Le 737 MAX devrait bientôt retrouver le ciel, aux États-Unis du moins. Le patron de l’administration américaine de l’aviation (FAA), Steve Dickson, a annoncé le 18 novembre dans une vidéo avoir signé un décret «mettant fin» à celui du 13 mars 2019, celui-là même qui clouait au sol le best-seller de Boeing depuis vingt mois.
Boeing 737 MAX, «l’avion le plus scruté de l’histoire de l’aviation»
«Les modifications de conception qui sont mises en place éliminent complètement la possibilité d’une cause similaire aux deux accidents», a assuré pour sa part le chef de la FAA, qui avait pris la tête de l’agence il y a un peu plus d’un an, en plein cœur du scandale. «Cet avion est l’avion le plus scruté de l’histoire de l’aviation», selon cet ancien pilote de ligne, responsable de la sécurité et des performances opérationnelles de Delta Airlines, qui avait personnellement pris les commandes de l’appareil fin septembre. «Je me suis engagé à piloter le 737 MAX et j’ai promis de ne pas le laisser redécoller tant que je n’aurais pas assez confiance en lui pour laisser ma propre famille voyager sur cet avion», a-t-il déclaré en relation avec cet épisode.
«Pas un jour ne passe sans que moi et mes collègues ne pensions aux victimes des vols de la Lion Air et d’Ethiopian Airlines, ainsi qu’à leurs familles», ajoutait Steve Dickson.
Il faut dire que les familles des victimes de ces deux crashs ne décolèrent pas et sont loin d’être convaincues par les démarches de l’autorité de sûreté états-unienne dans cette affaire.
«Les modifications proposées par la FAA n’inspirent pas confiance dans la sécurité du 737 MAX révisé», ont-elles écrit dans une lettre adressée fin octobre au ministère américain des Transports. «Nous pensons que la FAA est plus soucieuse de sauver l’investissement de Boeing dans le 737 MAX que de garantir la sécurité de l’avion», assènent-elles encore dans ce courrier cosigné par 2.300 personnes.
«Les modifications proposées par la FAA n’inspirent pas confiance»
«Nous n’avons jamais été guidés par le calendrier, mais plutôt par un processus de sécurité méthodologique et délibéré. Un processus qui prend automatiquement 20 mois», assure pour sa part Steve Dickson.
L’assurance affichée aujourd’hui par la FAA effacera-t-elle des esprits sa part de responsabilité? En effet, non contente de ne pas avoir effectué sa mission dans l’homologation des appareils de Boeing, laissant à l’avionneur le soin d’auto-certifier ses propres appareils, l’autorité de sûreté américaine a été la toute dernière à se prononcer pour l’immobilisation de l’appareil après la seconde catastrophe aérienne.

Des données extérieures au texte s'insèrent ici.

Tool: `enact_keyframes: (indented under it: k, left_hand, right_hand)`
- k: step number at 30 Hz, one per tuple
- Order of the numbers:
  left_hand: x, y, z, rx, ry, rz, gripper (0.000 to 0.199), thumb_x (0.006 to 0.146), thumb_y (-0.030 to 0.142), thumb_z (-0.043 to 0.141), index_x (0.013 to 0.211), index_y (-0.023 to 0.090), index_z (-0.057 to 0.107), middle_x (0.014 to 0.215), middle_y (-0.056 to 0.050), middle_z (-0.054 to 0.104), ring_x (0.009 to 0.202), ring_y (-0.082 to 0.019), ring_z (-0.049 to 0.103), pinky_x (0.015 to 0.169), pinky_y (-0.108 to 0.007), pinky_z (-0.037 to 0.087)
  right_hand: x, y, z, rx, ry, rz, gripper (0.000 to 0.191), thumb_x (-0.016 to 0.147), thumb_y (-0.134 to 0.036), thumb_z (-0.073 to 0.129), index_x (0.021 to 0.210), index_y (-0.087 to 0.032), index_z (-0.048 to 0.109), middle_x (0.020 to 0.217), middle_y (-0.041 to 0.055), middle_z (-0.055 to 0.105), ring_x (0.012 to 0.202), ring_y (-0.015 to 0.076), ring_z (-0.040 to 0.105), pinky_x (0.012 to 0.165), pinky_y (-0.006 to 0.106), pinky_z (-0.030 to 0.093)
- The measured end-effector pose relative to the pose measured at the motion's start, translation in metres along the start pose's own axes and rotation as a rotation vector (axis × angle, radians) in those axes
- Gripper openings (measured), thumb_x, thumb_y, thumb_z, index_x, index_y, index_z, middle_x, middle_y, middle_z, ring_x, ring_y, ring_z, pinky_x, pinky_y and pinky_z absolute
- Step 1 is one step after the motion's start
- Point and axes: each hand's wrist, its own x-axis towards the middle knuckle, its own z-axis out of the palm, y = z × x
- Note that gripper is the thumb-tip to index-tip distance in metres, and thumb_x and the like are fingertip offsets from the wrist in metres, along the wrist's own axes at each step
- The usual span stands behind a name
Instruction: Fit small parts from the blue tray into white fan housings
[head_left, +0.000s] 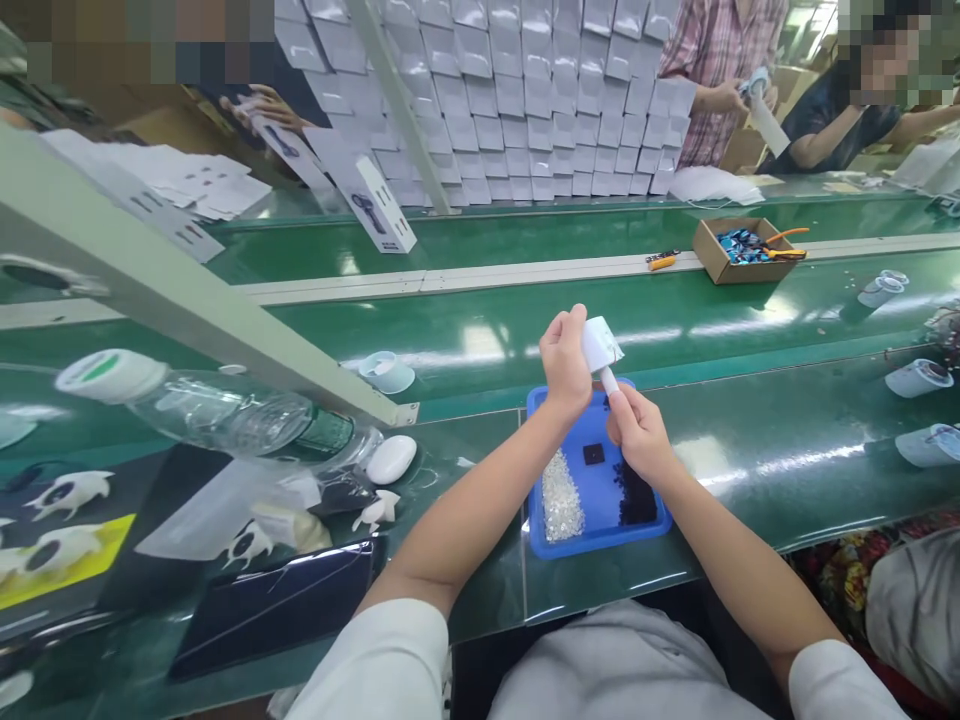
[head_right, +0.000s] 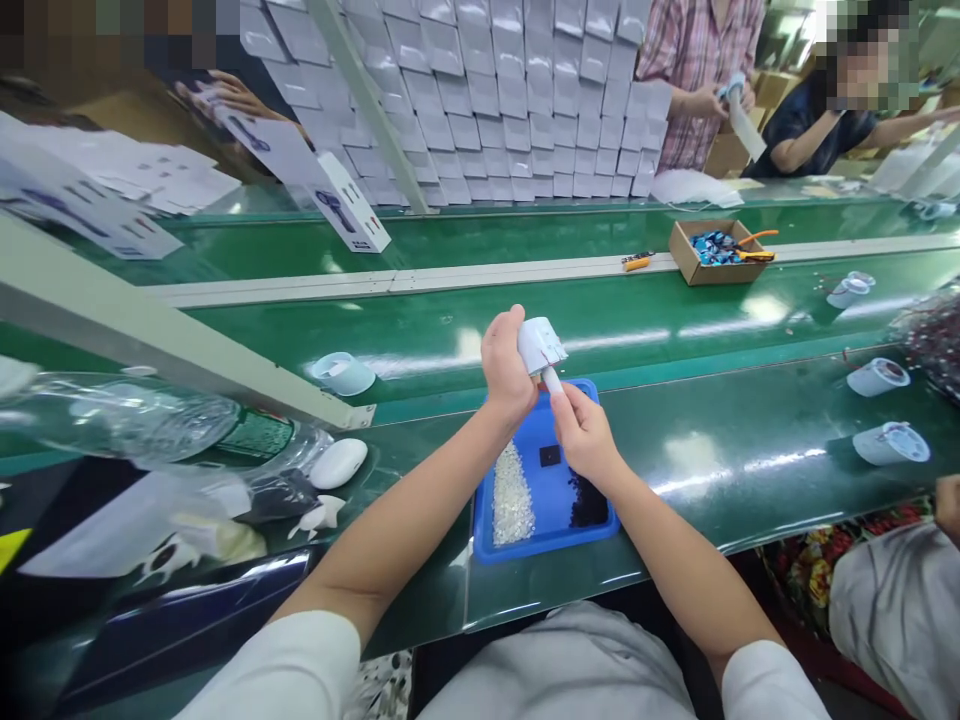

Comme si cela ne suffisait pas, l’agence américaine avait également mis la pression sur ses pairs afin qu’elles acceptent d’autoriser le 737 MAX à voler dans leurs espaces aériens respectifs. Ces dernières émettaient des réserves sur l’absence de formation complémentaire pour les pilotes passant du 737 à sa version MAX. Réciprocité oblige, les Européens notamment, exposaient les futurs appareils Airbus au risque de ne pas être certifiés aux États-Unis s’ils n’obtempéraient pas.
Le laxisme de la FAA et ses liens étroits avec Boeing pointés du doigt
Il faut dire que le temps pressait pour les intérêts industriels états-uniens. Comme la presse l’avait souligné au lendemain du crash d’Ethiopian Airlines, le dernier-né de la famille 737 est une réponse précipitée de Boeing, surpris par l’initiative d’Airbus de sortir en décembre 2010 un monocouloir moyen-courrier (A320 Neo).
Reste à savoir quelle suite donneront les autres régulateurs mondiaux à cette décision de la FAA. Si l’Agence européenne de la sécurité aérienne (EASA) pourrait dès la semaine prochaine donner son feu vert à la reprise des vols commerciaux du Boeing 737 MAX, le régulateur chinois du transport aérien (CAAC) a quant à lui indiqué ce vendredi n’avoir «aucun calendrier» pour avaliser la reprise des vols de cet appareil «conçu par des bouffons […] supervisés par des singes» comme le résumait en 2017, à sa façon, un salarié de Boeing.